If we reverse the grid battery, as in Fig. 9, so as to make the grid negative, then, instead of attracting electrons the grid repels them.

Nowhere near as many electrons will stream across to the plate when the grid says, "No, go back." The grid is in a strategic position and what it says has a great effect.

When there is no battery connected to the grid it has no possibility of influencing the electron stream which the plate is attracting to itself.

We say, then, that the grid is uncharged or is at "zero potential,"

meaning that it is zero or nothing in possibility. But when the grid is charged, no matter how little, it makes a change in the plate current.

When the grid says "Come on," even though very softly, it has as much effect on the electrons as if the plate shouted at them, and a lot of extra electrons rush for the plate. But when the grid whispers "Go back," many electrons which would otherwise have gone streaking off to the plate crowd back toward the filament.
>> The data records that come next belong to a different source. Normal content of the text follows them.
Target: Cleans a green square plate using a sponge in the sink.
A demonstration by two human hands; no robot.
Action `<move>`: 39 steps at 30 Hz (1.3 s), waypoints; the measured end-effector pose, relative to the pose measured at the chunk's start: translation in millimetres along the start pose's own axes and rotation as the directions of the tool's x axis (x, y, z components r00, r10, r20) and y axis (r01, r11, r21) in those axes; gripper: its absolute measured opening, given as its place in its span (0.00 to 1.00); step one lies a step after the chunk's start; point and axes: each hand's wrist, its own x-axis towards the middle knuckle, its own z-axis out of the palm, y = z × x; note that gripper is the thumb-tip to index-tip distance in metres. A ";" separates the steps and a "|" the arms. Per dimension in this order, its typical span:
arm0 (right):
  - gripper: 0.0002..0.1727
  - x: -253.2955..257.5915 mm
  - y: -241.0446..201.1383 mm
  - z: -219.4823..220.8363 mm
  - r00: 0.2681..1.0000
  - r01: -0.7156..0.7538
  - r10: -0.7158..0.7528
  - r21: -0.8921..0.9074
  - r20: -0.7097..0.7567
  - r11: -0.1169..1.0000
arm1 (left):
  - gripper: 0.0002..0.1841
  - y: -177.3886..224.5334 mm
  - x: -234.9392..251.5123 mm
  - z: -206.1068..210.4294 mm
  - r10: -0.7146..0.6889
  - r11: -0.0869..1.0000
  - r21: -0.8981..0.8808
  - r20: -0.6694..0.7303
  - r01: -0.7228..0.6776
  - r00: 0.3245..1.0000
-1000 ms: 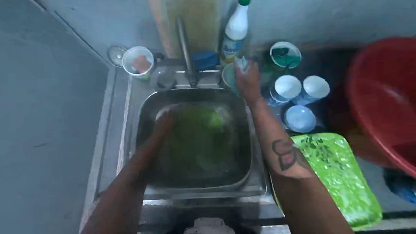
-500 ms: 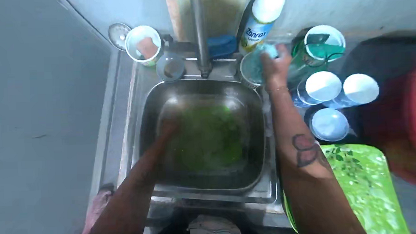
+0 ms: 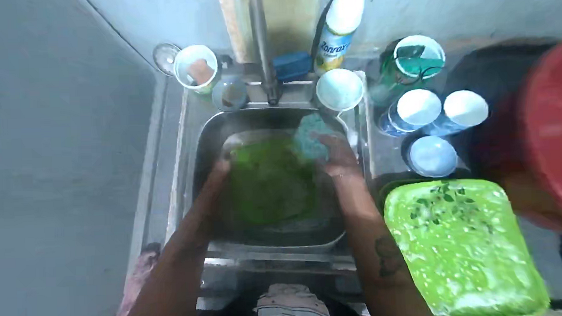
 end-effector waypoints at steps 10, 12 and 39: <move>0.27 -45.5 19.5 49.4 0.991 0.094 -0.055 -0.339 0.125 0.936 | 0.22 53.3 -104.9 -30.5 0.301 0.864 -0.446 0.084 -0.235 0.950; 0.28 -62.6 32.2 71.7 0.945 0.318 -0.232 -0.472 0.232 0.822 | 0.20 62.3 -129.4 -35.9 0.353 0.773 -0.575 0.036 -0.269 0.935; 0.32 -95.8 118.4 69.2 0.704 0.701 -0.380 -0.672 0.599 0.239 | 0.24 57.7 -175.8 3.7 0.373 0.475 -0.856 -0.012 -0.202 0.928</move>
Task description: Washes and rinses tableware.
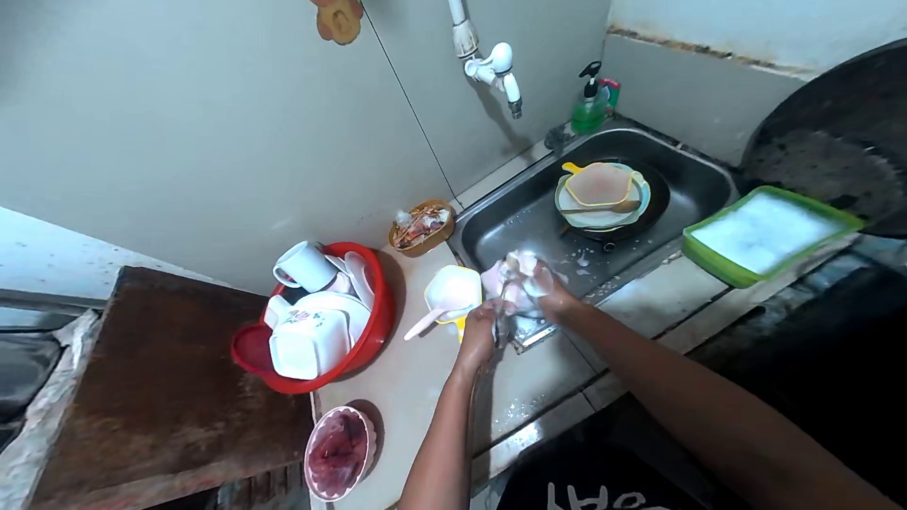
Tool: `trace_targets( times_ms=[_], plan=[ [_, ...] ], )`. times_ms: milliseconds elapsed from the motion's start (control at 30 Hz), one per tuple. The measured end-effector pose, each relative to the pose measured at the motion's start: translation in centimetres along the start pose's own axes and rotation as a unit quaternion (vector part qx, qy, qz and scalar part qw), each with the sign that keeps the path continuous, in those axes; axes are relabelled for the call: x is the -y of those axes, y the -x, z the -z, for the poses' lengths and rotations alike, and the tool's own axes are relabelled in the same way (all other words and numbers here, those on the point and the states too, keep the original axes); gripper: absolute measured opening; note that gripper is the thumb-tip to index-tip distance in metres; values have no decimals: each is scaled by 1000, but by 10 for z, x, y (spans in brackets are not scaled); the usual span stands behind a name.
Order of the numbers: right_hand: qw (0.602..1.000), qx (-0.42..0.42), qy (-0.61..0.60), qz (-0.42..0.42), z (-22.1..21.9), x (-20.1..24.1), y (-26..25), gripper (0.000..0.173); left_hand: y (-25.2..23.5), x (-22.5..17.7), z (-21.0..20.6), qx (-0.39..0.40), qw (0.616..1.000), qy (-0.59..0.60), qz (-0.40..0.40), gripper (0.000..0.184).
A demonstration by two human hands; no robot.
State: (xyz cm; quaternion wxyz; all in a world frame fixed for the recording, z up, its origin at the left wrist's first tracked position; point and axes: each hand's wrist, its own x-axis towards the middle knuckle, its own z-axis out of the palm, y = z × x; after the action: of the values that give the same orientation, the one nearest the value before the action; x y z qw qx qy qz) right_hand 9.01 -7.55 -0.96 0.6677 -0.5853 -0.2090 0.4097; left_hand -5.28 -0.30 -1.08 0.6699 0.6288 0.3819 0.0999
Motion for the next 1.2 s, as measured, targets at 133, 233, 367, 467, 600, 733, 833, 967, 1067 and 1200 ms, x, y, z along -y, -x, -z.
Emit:
trace_targets(
  times_ms=[133,233,367,467,600,733,833,967,1067,1200],
  plan=[
    [1000,7,2,-16,-5,-5,7,17,-1,5,-5,-43,999,-24,9,53],
    [999,-48,-1,15,2,12,-1,24,1,19,-8,-38,994,-105,-2,57],
    [990,27,127,47,-7,15,0,26,13,14,-16,-50,985,-160,44,53],
    [962,91,247,68,-3,-2,-10,31,11,26,-13,-59,988,-139,30,54],
    [941,142,304,32,8,0,-6,28,-3,24,8,-78,990,-109,-33,56],
    [921,171,351,-6,-15,-6,4,30,-21,-10,10,-134,986,-80,-58,33],
    [885,204,417,36,-23,7,11,28,-31,-26,20,-175,982,40,-50,32],
    [837,251,486,32,-5,5,21,28,-65,-44,78,-279,952,70,-106,31],
    [826,131,548,-34,24,20,0,30,-75,-43,104,-236,939,-245,-43,36],
    [729,-62,679,-58,83,35,-76,23,-67,-35,80,-106,823,-551,94,28]
  ],
)
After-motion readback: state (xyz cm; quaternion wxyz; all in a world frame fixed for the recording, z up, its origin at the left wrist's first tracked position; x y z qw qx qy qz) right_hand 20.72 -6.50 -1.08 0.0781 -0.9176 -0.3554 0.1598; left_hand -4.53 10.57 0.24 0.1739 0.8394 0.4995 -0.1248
That's how the audion works.

There is an electron stream and a wonderfully sensitive way of controlling the stream.

LETTER 7

HOW TO MEASURE AN ELECTRON STREAM

(This letter may be omitted on the first reading.)

DEAR YOUTH:

If we are to talk about the audion and how its grid controls the current in the plate circuit we must know something of how to measure currents.

An electric current is a stream of electrons. We measure it by finding the rate at which electrons are traveling along through the circuit.

What do we mean by the word "rate?" You know what it means when a speedometer says twenty miles an hour. If the car should keep going just as it was doing at the instant you looked at the speedometer it would go twenty miles in the next hour. Its rate is twenty miles an hour even though it runs into a smash the next minute and never goes anywhere again except to the junk heap.

It's the same when we talk of electric currents. We say there is a current of such and such a number of electrons a second going by each point in the circuit. We don't mean that the current isn't going to change, for it may get larger or smaller, but we do mean that if the stream of electrons keeps going just as it is there will be such and such a number of electrons pa.s.s by in the next second.